Moreover, the optimal selection and the management of renewable systems are essential parts for understanding economic feasibility of the renewable systems. In particular, the recent progress in computational simulation capacity allowed the introduction of the advanced methodologies in achieving optimal management of renewable systems with ESSs. Though this paper analyzes based on a project with a pre-determined renewable system configuration, Rangel et al. (2018) presented a methodology for choosing an optimal size, type, and site of ESS. The purpose of the study was to obtain the optimal charge and discharge strategy and find the best cost option [8
]. Ghanaatian and Lotfifard (2018) proposed a method for the optimal control of the flywheel ESS by using a tube-based Model Predictive Control (MPC) model. The study included uncertainties and external disturbances in the model and conducted simulations to show the effectiveness of the model [9
]. Li and Hennessy (2013) conducted a study to reduce grid dependence of midsize European town by adopting a large-scale PV, Wind, and VRFB. The study targeted to reduce grid dependence, grid purchase, and spilled wind lost and achieve shorter payback periods for the ESS. By considering different size of VRB-ESS, the study found the optimal size and technical specification of ESS that satisfies the objectives [10
]. These studies were to find the optimal selection and management of the battery system that satisfy the optimal operation and the reliability of the renewable system. In addition, the advanced methodologies are presented for the management of multiple micro grid systems. Tavakoli et al. (2018) proposed a way to find an optimal management system of battery energy for the commercial building microgrid using a linear optimization programming with the Conditional Value at Risk (CVaR). This approach considers maximizing the management of microgrid photovoltaic system and battery energy while reducing key uncertainties, such as electricity price and power generation, in operating photovoltaic energy system with battery. It not only improves the efficient use of renewable energy system but also enhances the resilience of the commercial microgrid [11
]. Marzband et al. (2018a) and Marzband et al. (2018b) demonstrated a smart Transactive Energy (TE) framework that established a coalition of multiple home microgrids and found an optimal resource management and profit sharing among the participants [12
]. Marzband et al. (2018a) showed a smart TE framework that builds a coalition of multiple home microgrids and found an optimal way to achieve fair allocation of coalition profit. The study used a multi-stage stochastic programming based on artificial bee colony (MSSP-ABC) algorithm to simulate the formation of possible coalitions and find a “fair” distribution of profits. The simulation result demonstrated that the coalition encourages the participation of home microgrid owners and consumers in the deregulated market and contributes to mitigating electric load fluctuations [12
]. Marzband et al. (2018b) used improved optimization techniques to solve the non-linear and non-convex Market Operator Transactive Energy (MO-TE) structure issue. The method proposed by the study was used to find the home microgrids’ optimal electricity and thermal resources and maximize home microgrids owners’ profits. This approach enables to find the optimal timing for home microgrids owners to exchange electricity and provides a chance to reduce the exploitation cost of home microgrids owners [13
]. However, the case project used in this paper is a resort in a remote island with no grid connections to other islands, and the resort operates its self-sufficient energy system. Also, the pre-determined renewable system design was implemented in the resort. Thus, these advanced methodologies for optimal management of multiple home-grid systems as well as the selection of ESS are hard to be implemented in this case.

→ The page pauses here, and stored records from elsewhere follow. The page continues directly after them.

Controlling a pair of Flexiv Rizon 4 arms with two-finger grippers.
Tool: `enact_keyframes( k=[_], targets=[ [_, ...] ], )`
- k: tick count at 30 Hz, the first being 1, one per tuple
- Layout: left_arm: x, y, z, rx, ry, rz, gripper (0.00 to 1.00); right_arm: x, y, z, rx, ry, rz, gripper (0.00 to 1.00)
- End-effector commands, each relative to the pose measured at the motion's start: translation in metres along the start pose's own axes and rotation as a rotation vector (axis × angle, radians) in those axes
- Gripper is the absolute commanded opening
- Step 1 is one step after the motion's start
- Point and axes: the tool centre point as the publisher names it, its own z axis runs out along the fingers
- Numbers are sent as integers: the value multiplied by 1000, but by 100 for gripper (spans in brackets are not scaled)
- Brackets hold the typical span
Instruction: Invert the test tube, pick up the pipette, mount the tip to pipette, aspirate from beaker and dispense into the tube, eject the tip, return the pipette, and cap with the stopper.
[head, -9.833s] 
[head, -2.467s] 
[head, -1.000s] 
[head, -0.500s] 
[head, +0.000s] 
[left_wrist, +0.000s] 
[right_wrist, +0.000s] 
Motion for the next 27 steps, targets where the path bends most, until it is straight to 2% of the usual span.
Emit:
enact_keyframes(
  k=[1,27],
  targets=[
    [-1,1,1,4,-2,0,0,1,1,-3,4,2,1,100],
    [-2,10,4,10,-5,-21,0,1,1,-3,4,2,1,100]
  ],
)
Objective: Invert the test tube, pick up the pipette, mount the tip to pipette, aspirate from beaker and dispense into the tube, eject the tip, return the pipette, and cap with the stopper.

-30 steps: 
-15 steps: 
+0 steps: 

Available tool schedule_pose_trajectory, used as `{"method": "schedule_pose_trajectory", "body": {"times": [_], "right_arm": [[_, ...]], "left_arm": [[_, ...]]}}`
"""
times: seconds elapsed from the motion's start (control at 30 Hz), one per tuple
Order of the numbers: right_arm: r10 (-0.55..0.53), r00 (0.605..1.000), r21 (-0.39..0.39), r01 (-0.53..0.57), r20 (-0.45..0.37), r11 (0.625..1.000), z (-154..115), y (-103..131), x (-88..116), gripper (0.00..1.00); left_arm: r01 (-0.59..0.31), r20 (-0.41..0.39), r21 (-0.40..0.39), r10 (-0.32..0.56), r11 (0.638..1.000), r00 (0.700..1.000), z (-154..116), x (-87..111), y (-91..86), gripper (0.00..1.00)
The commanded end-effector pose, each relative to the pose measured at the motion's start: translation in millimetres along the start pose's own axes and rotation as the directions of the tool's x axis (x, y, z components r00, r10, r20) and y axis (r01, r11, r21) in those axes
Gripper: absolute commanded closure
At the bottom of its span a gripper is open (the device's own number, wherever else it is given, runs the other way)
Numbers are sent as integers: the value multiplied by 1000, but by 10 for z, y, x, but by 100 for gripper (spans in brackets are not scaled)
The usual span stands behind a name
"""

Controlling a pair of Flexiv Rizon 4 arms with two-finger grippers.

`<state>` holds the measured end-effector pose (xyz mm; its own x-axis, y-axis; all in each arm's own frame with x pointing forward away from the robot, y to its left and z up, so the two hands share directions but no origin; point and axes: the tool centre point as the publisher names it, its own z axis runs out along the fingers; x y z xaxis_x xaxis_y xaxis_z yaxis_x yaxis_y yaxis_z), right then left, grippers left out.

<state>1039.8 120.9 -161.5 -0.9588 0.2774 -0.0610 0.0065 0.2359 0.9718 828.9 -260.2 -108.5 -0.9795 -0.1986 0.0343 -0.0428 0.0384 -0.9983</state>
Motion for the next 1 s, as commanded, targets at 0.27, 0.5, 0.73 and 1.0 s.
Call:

Along with feasibility studies of on-grid and off-grid renewable energy systems, various research has been undertaken on grid parity analysis. To compare the different types of energy technologies, LCOE calculation method is widely used in the grid party analysis. In the early 2010s, the studies showed that a solar PV system showed a great potential to be a feasible option in the future but reaching grid parity condition needed much more time. (Branker et al. (2011) [14
]; Yang (2010) [15
]; Lund (2011) [16
]) However, the continued technological development made the on-grid and off-grid solar PV systems more attractive options, and the recent studies expected shorter timeframes for reaching grid parity of PV systems. Though the recent studies found that both off-grid and on-grid solar systems are still expensive options for developing countries (Baurzhan and Jenkins (2016) [17
]; Zou et al. (2017) [18
]), many studies found the grid parity of solar PV systems can be reached in countries within the next few decades. For instance, Zou et al. (2017) and Mundada et al. (2016) studied whether the off-grid PV systems can reach the grid parity condition in China and the US Zou et al. (2017) found optimal solar PV systems in five different Chinese cities and applied learning curves for calculating LCOEs. It found that the grid parity condition of off-grid PV systems in those Chinese cities can be reached in between about 2026 and 2050 [18
]. Mundada et al. (2016) chose a residential sector in Houston, MI with an unfavorable environment for solar systems as a case study and calculated LCOE of off-grid PV with ESSs and combined heat and power (CHP) systems. The study showed that LCOEs of the hybrid system are lower than grid costs in many cases and argued that the hybrid system can be developed further in the US in the near future [19
]. Moreover, there has been in-depth studies which included uncertainties in calculating LCOEs of PV systems. (Biondi and Moretto (2015) [20
]; and Said et al. (2015) [21
]) Biondi and Moretto (2015) examined solar grid parity in Italy by using a real option approach. The study evaluated uncertainties, such as energy prices and PV module costs, and demonstrated how those uncertainties affect the PV market in Italy. It showed that PV systems seem to achieve grid parity soon thanks to relatively high electricity tariffs and good solar radiation, but the uncertainties may delay grid parity condition in Italy for several years [20
]. Said et al. (2015) presented an improved modeling of LCOE that used the effective lifetime of different types of PV technologies and different environmental or technical conditions. The study included the input data’s uncertainties in the analysis and examined whether PV technologies reached grid parity in Egypt. It found the use of the effective lifetime affects LCOE and the total electricity generation during the lifetime [21
Various studies on the levelized cost of energy are conducted on comparing LCOEs of different technologies in national level and on comparing LCOEs of grid-connected renewable systems to other conventional energy systems. However, in the countries composed of many islands, such as the Maldives, the grid connection among systems is nearly impossible, and the deployment of independent renewable systems have additional risk factors. This paper uses actual technology, logistics, construction, and operations costs from the project. Also, the paper applies the concept of the grid parity to the project in a remote island in the Maldives where the central grid system cannot be established. The findings from the paper can be further applied to other remote islands. Moreover, the paper conducts sensitivity analysis on key risk factors, such as changes in discount rate and diesel price, to examine how the external risk factors can affect the economic feasibilities and the grid parity conditions of renewable energy systems in the Maldives.